# Paper Summary 

This is a summary of the paper **Variational Continual Learning** written by **Cuong V. Nguyen**, **Yingzhen Li**, **Thang D. Bui** and **Richard E. Turner**

# 1. Introduction

* **Continual Learning**

>* Data continuously arrive in a possibly non i.i.d. way
>* Tasks may change over time (e.g. new classes may be discovered)
>* Entirely new tasks can emerge ([Schlimmer & Fisher 1986](references/Schlimmer&Fisher_1986.pdf); [Sutton & Whitehead, 1993](references/Sutton&Whitehead_1993.pdf); [Ring, 1997](references/Ring_1997.pdf))

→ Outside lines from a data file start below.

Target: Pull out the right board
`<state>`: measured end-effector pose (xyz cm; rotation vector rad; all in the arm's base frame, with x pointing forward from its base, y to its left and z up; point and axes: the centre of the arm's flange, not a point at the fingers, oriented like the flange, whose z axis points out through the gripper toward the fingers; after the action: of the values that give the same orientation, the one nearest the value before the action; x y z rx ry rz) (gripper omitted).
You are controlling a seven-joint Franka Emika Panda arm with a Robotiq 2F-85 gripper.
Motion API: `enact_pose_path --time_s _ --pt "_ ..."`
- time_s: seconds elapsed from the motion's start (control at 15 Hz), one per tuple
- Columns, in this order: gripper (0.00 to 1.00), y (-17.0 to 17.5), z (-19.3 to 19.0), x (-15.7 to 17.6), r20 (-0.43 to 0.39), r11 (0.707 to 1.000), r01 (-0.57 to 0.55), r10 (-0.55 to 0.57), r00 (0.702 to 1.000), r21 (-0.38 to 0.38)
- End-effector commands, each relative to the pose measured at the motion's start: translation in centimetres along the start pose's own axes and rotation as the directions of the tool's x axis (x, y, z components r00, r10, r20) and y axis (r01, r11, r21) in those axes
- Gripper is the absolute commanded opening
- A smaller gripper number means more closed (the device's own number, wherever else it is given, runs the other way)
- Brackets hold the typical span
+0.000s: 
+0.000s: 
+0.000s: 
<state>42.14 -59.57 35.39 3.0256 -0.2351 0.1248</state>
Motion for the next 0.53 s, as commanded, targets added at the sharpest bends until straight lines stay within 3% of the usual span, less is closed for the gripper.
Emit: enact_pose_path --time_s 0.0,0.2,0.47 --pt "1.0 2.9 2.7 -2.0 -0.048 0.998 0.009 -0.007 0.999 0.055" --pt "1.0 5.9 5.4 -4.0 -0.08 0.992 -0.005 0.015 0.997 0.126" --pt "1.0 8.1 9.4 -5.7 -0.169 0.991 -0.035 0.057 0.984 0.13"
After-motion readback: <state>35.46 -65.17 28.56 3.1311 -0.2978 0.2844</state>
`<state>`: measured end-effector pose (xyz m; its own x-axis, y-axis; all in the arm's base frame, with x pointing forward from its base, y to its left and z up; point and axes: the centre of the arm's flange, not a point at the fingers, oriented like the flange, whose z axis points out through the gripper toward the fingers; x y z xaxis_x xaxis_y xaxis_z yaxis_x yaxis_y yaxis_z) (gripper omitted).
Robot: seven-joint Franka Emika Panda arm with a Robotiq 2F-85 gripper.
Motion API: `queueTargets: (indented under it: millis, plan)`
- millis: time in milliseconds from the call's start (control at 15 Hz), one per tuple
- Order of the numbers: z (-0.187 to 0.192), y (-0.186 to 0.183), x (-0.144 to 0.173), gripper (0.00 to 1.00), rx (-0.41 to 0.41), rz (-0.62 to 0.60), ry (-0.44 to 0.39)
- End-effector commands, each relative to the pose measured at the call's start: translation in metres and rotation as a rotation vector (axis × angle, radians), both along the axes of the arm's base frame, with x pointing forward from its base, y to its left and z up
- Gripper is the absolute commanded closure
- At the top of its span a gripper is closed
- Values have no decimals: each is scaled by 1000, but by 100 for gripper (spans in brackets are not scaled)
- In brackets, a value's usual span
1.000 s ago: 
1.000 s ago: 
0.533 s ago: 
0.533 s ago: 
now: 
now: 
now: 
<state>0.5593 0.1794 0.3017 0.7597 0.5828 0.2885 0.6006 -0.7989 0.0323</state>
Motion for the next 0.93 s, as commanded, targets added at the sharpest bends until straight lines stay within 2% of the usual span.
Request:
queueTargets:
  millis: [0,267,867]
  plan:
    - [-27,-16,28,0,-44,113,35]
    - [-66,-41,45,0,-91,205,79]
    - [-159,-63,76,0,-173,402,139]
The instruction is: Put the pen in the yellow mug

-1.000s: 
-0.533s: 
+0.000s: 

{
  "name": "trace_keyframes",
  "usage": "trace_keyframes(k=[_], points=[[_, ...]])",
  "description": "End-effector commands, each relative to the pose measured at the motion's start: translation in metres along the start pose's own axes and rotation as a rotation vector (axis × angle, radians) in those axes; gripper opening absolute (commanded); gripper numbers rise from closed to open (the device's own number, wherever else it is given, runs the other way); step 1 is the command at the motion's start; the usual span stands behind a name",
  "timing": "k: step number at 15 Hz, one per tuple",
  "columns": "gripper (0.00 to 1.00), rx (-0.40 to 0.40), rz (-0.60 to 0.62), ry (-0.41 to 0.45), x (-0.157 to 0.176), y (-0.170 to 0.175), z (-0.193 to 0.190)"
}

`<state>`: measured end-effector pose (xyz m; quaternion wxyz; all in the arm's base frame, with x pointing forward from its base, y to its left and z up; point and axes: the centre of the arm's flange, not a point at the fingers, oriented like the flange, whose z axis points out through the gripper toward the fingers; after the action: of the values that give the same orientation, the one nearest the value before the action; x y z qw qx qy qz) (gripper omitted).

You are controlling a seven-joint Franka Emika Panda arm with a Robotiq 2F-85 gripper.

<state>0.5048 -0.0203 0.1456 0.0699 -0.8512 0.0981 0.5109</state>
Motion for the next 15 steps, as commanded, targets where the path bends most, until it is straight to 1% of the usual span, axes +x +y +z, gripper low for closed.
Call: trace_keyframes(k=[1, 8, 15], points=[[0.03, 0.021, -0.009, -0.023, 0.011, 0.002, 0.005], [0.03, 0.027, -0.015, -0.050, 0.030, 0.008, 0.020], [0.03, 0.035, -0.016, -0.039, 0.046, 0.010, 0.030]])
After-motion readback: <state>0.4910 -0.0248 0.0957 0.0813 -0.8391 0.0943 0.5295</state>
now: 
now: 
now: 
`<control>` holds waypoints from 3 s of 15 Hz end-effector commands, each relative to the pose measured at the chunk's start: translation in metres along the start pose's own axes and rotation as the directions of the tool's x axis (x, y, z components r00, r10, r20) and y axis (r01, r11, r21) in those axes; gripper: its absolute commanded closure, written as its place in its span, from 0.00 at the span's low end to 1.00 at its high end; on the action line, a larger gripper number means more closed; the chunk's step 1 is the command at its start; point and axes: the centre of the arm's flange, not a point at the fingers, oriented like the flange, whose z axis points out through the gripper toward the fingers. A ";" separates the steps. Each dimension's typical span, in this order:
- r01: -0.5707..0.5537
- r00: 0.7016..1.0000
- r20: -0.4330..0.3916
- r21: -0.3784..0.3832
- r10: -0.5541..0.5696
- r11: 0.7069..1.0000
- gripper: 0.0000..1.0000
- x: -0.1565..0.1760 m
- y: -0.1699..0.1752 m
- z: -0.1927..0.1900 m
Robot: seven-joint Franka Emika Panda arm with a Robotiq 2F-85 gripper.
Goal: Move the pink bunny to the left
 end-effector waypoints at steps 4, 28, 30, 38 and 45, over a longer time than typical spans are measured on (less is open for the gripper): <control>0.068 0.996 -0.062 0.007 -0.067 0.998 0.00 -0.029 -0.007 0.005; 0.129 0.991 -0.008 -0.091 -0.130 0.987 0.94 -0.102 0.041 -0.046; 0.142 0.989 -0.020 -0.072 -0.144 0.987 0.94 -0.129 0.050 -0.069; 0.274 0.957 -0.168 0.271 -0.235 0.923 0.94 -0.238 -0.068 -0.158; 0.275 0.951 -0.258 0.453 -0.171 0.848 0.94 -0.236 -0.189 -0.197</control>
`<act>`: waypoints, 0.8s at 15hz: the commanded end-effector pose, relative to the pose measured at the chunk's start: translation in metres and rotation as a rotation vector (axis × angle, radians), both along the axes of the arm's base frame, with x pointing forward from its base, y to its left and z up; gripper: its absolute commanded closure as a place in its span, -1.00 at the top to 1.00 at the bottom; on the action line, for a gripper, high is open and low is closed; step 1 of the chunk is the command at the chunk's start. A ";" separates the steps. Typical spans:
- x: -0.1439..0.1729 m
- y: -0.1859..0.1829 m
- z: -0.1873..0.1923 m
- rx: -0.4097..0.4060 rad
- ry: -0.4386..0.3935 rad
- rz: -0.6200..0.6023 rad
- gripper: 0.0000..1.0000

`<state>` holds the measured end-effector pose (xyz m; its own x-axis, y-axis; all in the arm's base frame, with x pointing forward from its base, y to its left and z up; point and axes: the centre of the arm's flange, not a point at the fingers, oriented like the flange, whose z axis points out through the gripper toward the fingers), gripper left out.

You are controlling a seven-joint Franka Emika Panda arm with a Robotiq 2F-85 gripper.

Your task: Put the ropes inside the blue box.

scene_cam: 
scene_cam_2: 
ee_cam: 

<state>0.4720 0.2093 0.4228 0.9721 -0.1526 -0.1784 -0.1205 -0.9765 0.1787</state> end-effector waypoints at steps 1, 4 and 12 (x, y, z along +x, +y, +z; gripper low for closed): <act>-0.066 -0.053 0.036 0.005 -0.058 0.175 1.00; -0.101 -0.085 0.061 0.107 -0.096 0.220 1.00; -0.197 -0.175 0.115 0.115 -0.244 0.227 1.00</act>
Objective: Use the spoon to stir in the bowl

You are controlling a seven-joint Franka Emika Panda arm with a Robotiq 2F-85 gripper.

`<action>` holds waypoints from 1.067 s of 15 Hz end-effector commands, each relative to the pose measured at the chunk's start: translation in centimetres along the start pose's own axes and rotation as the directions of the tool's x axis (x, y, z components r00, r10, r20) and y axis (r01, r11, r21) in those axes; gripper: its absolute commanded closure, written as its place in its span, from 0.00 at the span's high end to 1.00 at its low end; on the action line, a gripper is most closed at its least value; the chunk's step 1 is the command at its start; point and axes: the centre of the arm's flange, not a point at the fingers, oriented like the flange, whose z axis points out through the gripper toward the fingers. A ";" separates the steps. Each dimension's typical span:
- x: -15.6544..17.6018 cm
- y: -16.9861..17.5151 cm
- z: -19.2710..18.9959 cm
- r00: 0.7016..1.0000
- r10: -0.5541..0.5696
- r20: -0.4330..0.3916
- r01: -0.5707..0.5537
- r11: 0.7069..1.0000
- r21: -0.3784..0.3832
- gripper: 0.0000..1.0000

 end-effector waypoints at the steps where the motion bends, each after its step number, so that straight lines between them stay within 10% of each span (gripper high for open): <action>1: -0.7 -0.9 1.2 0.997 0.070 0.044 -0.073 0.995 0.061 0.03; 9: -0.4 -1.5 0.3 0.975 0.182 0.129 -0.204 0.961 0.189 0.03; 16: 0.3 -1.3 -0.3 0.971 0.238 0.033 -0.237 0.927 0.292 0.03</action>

* **Challenge for Continual Learning**

>* Balance between **adapting to new data** vs. **retaining existing knowledge**
>  * Too much plasticity $\rightarrow$ **catastrophic forgetting** ([McCloskey & Cohen, 1989](https://www.sciencedirect.com/science/article/pii/S0079742108605368); [Ratcliff, 1990](references/Ratcliff_1990.pdf); [Goodfellow et al., 2014a](references/Goodfellow_2014a.pdf))
>  * Too much stability $\rightarrow$ inability to adapt
>* **Approach 1:** train individual models on each task $\rightarrow$ train to combine them
>  * ([Lee et al., 2017](references/Lee_2017.pdf))
>* **Approach 2:** maintain a single model and use a single type of regularized training that prevents drastic changes in the influential parameters, but allow other parameters to change more freely
>  * ([Li & Hoiem, 2016](references/Li&Hoiem_2016.pdf); [Kirkpatrick et al., 2017](references/Kirkpatrick_2017.pdf); [Zenke et al., 2017](references/Zenke_2017.pdf))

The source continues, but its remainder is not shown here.